JFircuś jest młodziutkim pieskiem, ma około 2 lat.
To bardzo łagodne stworzenie – nigdy, nawet w sytuacji wielkiego stresu, nie warknął ani nie pokazał ząbków.
Jest też wesołym, energicznym rozrabiaką, pierwszym do zabawy. Uwielbia harce z sunią Balbinką (Fircuś trafił do Fundacji razem z nią i jeszcze jedną sunią Lusinką). Z pewnością zaakceptowałby inne pieski, jeśli przyszłoby mu z nimi mieszkać.
Fircuś do odważnych i przebojowych psów raczej nie należy. Trochę gapa z niego i strachajło.
Tęskni za towarzystwem ludzi. Lubi przesiadywać na kolankach, przytulać się. Zaczepia łapką:)
Nauczył się już ładnie chodzić na smyczy – choć gdy znalazł się pod opieką Fundacji, nie umiał wcale tego robić – pierwsze próby kończyły się paniką i rozpaczliwym przywieraniem do ziemi. Teraz chodzi już bardzo ładnie i chętnie na spacerki.
Biedaczek Fircuś, gdy trafił do Fundacji, był najbardziej przerażony z całej trójki.
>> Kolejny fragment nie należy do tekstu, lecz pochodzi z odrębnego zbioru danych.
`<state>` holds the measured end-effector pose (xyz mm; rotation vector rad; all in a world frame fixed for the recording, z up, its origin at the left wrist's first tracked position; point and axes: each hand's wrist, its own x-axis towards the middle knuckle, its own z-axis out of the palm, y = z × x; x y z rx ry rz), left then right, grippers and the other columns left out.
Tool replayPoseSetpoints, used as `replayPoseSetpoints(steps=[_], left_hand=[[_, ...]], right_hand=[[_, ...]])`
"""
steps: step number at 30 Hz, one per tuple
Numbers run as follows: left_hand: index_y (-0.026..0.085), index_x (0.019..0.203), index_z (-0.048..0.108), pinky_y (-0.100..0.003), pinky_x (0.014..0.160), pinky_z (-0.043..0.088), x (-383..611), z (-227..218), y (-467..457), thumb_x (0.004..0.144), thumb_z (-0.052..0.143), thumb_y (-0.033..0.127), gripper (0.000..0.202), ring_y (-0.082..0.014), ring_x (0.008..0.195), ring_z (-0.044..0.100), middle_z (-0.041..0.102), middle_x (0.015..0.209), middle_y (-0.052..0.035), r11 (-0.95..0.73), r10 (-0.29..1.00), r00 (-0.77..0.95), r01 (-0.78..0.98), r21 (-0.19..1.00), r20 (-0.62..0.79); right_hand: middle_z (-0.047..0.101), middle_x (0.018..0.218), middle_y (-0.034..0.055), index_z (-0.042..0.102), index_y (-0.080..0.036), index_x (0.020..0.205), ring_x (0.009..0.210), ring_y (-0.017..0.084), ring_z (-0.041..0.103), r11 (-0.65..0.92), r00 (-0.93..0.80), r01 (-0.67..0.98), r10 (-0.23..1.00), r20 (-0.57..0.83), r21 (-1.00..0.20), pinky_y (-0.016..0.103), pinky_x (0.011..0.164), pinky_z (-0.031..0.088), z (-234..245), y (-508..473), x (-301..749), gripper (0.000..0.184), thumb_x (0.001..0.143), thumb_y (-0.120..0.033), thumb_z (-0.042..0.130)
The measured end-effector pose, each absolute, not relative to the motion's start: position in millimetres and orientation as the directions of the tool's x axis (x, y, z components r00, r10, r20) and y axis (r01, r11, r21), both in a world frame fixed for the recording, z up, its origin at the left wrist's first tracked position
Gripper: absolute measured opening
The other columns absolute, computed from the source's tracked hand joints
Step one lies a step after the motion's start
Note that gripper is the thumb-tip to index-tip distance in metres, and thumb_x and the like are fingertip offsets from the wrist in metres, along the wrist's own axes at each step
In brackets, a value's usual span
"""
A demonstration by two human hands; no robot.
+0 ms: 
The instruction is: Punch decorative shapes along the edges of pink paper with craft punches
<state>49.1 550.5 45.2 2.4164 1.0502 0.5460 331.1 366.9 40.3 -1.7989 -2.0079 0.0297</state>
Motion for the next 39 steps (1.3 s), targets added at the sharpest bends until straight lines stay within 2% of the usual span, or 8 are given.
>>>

Kompletnie wycofany, leżał w kąciku i udawał że go nie ma. Był też w najgorszej kondycji fizycznej. Skórę miał w fatalnym stanie – efekt buszujących na nim do niedawna stad pcheł i marnego jedzenia. Po wdrożeniu leczenia skórka jest już ładna i rude futerko odrasta. Za chwilę Fircuś będzie elegantem.
Fircuś jest zdrowy.
Lepsze fotki Fircusia można obejrzeć na naszym facebooku.
Fircuś szuka ciepłych, troskliwych ludzi, którzy dadzą mu poczucie bezpieczeństwa i nauczą żyć w domowych warunkach.